■ **AIM OF THE TASK**: Return the listing in full, word for word.

■ **INPUT DATA**:
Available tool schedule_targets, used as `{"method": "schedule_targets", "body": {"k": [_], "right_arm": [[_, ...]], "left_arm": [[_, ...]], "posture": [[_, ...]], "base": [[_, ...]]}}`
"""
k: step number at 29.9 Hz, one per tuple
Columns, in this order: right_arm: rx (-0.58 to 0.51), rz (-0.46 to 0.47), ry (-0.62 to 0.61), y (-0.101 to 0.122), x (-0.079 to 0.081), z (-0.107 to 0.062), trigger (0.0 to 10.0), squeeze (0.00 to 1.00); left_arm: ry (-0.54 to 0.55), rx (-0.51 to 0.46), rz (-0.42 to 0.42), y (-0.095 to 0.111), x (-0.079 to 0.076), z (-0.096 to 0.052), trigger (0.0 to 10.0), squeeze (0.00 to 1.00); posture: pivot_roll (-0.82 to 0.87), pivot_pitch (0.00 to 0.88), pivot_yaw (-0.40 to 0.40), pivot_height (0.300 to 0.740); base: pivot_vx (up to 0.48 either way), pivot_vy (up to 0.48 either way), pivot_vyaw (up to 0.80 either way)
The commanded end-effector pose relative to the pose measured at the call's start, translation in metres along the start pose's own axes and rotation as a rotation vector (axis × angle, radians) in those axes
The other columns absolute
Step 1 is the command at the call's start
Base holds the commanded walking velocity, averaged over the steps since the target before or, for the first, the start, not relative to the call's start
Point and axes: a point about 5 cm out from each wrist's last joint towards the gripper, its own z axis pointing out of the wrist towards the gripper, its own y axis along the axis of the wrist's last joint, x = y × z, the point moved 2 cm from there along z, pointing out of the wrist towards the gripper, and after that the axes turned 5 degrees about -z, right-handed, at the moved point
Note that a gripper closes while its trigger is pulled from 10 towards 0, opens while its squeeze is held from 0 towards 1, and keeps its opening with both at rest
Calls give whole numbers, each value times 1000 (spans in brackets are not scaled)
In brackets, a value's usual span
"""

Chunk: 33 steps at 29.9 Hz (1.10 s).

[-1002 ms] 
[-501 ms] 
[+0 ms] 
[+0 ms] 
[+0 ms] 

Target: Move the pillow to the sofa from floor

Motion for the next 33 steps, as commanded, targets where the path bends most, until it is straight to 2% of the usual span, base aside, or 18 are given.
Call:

■ **RESPONSE TO THIS TASK**:
Available tool schedule_targets, used as `{"method": "schedule_targets", "body": {"k": [_], "right_arm": [[_, ...]], "left_arm": [[_, ...]], "posture": [[_, ...]], "base": [[_, ...]]}}`
"""
k: step number at 29.9 Hz, one per tuple
Columns, in this order: right_arm: rx (-0.58 to 0.51), rz (-0.46 to 0.47), ry (-0.62 to 0.61), y (-0.101 to 0.122), x (-0.079 to 0.081), z (-0.107 to 0.062), trigger (0.0 to 10.0), squeeze (0.00 to 1.00); left_arm: ry (-0.54 to 0.55), rx (-0.51 to 0.46), rz (-0.42 to 0.42), y (-0.095 to 0.111), x (-0.079 to 0.076), z (-0.096 to 0.052), trigger (0.0 to 10.0), squeeze (0.00 to 1.00); posture: pivot_roll (-0.82 to 0.87), pivot_pitch (0.00 to 0.88), pivot_yaw (-0.40 to 0.40), pivot_height (0.300 to 0.740); base: pivot_vx (up to 0.48 either way), pivot_vy (up to 0.48 either way), pivot_vyaw (up to 0.80 either way)
The commanded end-effector pose relative to the pose measured at the call's start, translation in metres along the start pose's own axes and rotation as a rotation vector (axis × angle, radians) in those axes
The other columns absolute
Step 1 is the command at the call's start
Base holds the commanded walking velocity, averaged over the steps since the target before or, for the first, the start, not relative to the call's start
Point and axes: a point about 5 cm out from each wrist's last joint towards the gripper, its own z axis pointing out of the wrist towards the gripper, its own y axis along the axis of the wrist's last joint, x = y × z, the point moved 2 cm from there along z, pointing out of the wrist towards the gripper, and after that the axes turned 5 degrees about -z, right-handed, at the moved point
Note that a gripper closes while its trigger is pulled from 10 towards 0, opens while its squeeze is held from 0 towards 1, and keeps its opening with both at rest
Calls give whole numbers, each value times 1000 (spans in brackets are not scaled)
In brackets, a value's usual span
"""

Chunk: 33 steps at 29.9 Hz (1.10 s).

[-1002 ms] 
[-501 ms] 
[+0 ms] 
[+0 ms] 
[+0 ms] 

Target: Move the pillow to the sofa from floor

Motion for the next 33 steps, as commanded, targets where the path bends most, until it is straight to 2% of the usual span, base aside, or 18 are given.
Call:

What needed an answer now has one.